We have taken affectionate leave of the family of the house opposite, promising to write, with the remainder of our mortal lives as the vague term of fulfilment. A trinket or two made the younger ones happy, while the whole family solemnly united to bestow on me a little set of vignettes of Cuba, folded fan-fashion, and purchasable for the sum of five reals. Not without much explanation was it delivered to me,—this was the Cock-fight, this the Bull-fight, this the Tacon theatre. I received these instructions without any of that American asperity which led a celebrated Chief Justice to say: "There are some things, Mr. Counsel, which the Court is supposed to know," and gratefully departed. We walked to the dépôt, in the hot afternoon sun, our smaller pieces conveyed on a barrow, and the huge trunk resting, for fifty cents, on the head of a stalwart negro.—Mem.
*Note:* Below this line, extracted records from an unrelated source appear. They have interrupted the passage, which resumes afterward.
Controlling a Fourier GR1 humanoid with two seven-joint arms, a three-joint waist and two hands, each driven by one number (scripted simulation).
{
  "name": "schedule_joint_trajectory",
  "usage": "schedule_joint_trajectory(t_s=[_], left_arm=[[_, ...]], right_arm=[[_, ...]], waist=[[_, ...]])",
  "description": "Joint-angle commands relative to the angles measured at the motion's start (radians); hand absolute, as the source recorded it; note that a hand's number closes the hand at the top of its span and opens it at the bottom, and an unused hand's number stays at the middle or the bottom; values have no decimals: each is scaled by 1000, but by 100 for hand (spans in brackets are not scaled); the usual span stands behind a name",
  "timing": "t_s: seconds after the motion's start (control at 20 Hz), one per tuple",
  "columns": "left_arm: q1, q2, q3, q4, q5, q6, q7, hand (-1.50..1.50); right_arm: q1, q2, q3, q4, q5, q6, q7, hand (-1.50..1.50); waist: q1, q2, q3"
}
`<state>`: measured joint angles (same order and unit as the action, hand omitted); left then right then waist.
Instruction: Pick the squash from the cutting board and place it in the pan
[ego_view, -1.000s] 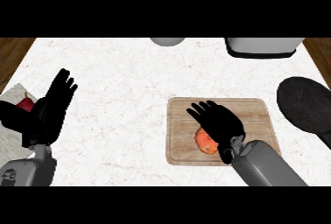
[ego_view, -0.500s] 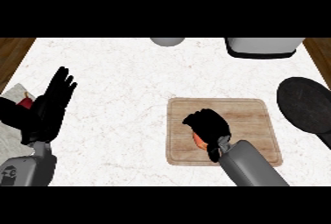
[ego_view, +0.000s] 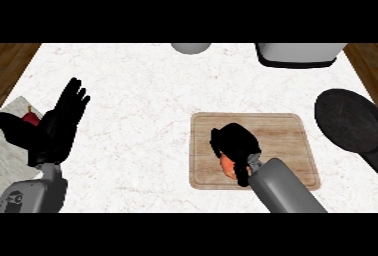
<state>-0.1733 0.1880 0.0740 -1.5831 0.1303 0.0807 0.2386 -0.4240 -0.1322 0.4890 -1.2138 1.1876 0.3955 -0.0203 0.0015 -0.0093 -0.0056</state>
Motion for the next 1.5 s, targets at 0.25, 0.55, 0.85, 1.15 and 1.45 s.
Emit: schedule_joint_trajectory(t_s=[0.25,0.55,0.85,1.15,1.45], left_arm=[[89,-29,-17,-69,-27,5,-11,0],[2,4,37,-12,-12,14,8,0],[41,16,41,-21,-6,-9,6,0],[37,-29,-4,-37,-33,10,3,0],[15,24,48,-65,32,-47,67,0]], right_arm=[[-15,19,-99,-52,3,-75,-37,150],[343,-82,-209,-303,-28,-151,104,150],[404,-170,-233,-751,45,-177,173,150],[494,-175,-286,-1061,25,-98,238,150],[281,-159,-505,-1035,-143,81,304,150]], waist=[[6,7,6],[-43,2,6],[-43,-4,4],[-16,5,5],[4,9,5]])
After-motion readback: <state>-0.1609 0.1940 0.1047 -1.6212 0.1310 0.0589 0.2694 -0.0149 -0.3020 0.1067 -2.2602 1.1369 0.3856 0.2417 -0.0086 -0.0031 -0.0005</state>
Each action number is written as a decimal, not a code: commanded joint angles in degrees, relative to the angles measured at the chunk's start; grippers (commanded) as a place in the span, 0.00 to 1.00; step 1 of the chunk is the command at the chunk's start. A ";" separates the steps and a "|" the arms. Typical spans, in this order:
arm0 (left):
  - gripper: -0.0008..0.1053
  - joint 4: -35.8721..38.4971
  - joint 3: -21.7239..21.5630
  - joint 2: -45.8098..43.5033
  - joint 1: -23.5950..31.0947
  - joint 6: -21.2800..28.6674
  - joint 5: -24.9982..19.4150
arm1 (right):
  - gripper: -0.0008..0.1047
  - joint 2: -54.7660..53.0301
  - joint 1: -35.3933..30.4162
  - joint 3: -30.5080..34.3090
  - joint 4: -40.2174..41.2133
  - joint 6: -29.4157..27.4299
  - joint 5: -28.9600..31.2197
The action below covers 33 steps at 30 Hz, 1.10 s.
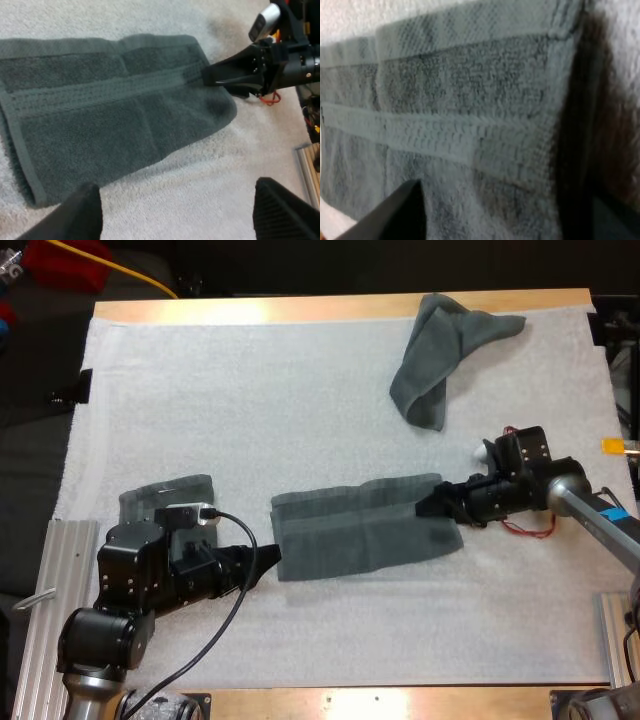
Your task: Pick towel from pile, fold and stack
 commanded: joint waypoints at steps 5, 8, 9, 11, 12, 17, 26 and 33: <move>0.59 -0.90 -0.39 -0.30 0.08 -0.43 2.66 | 0.14 0.86 0.46 0.50 3.92 0.46 -0.63; 0.59 -0.81 -0.39 -0.30 0.08 -0.43 4.18 | 0.01 0.19 0.46 0.50 5.12 0.46 0.13; 0.59 -0.79 -0.39 -0.30 0.08 -0.43 4.36 | 0.01 -0.04 0.46 0.50 5.37 0.46 0.84; 0.59 -0.79 -0.39 -0.30 0.08 -0.43 4.72 | 0.01 -1.85 0.56 0.50 7.48 -1.33 5.97; 0.59 -0.79 -0.39 -0.30 0.08 -0.43 4.85 | 0.01 -2.62 0.51 0.50 8.23 -1.84 8.05; 0.59 -0.79 -0.39 -0.30 0.08 -0.43 5.01 | 0.01 -9.05 0.50 0.50 15.87 -7.25 21.04; 0.59 -0.79 -0.39 -0.30 0.08 -0.43 5.01 | 0.01 -16.59 0.50 -1.27 28.86 -13.71 43.67; 0.59 -0.59 -0.39 -0.30 0.08 -0.43 5.01 | 0.01 -19.08 0.50 -3.78 35.94 -16.86 59.55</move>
A negro could carry the round earth on his head, if he could only get it there. And here came the discovery of Antonio's vileness,—he had had an eighth of an ounce, wherewith to pay the carriers. According to the bargain, as rehearsed to us, he was to pay them a dollar and three fourths, which would leave him three reals for himself. He professed to have done this with so ingenuous an air, that we were a little ashamed of so small a fee, and added thereto the small remnant of our change. Only at the last moment, when the train was puffing and smoking alongside, did the poor blacks venture to say that one dollar was very little for carrying all those trunks. Our hearts were stirred, but the train was there, the purse empty, and Antonio out of sight. Wherefore, let him, as before said, avoid our second coming.

But there never was a departure without an omission. Something you have forgotten that you meant to take, or you have brought with you something that should have been left. Wending your way from an English mansion of splendid hospitality, a stray towel has found its way into your portmanteau. Before you have discovered this, a confidential letter from the housekeeper overtakes you informing you of the fact, and begging you to return the missing article at once, which you do for six stamps, with a slight tingle in the cheek. In the present instance we have taken nought that was not ours, but we have left an article of domestic dignity and importance.

Stranger, if you should ever sit at that tea-table in the hotel at San Antonio, with the lamp smoking under your nose, and the three tasteless dishes of preserves spread before your sight, a cup of astringent nothingness being offered to you, and a choking stale roll forming the complement of your evening service,—if there and thus you should see a white teapot, with bands of blue, that looks as if it had seen better days, oh then remember us! For we had scarcely settled ourselves in the cars, when a pensive recollection came over us. It was too late to do anything,—we only touched the shoulder of our friend, who was as usual intent upon palms and scenery, and remarked, with a look of melancholy intelligence, "The Teapot is left behind!"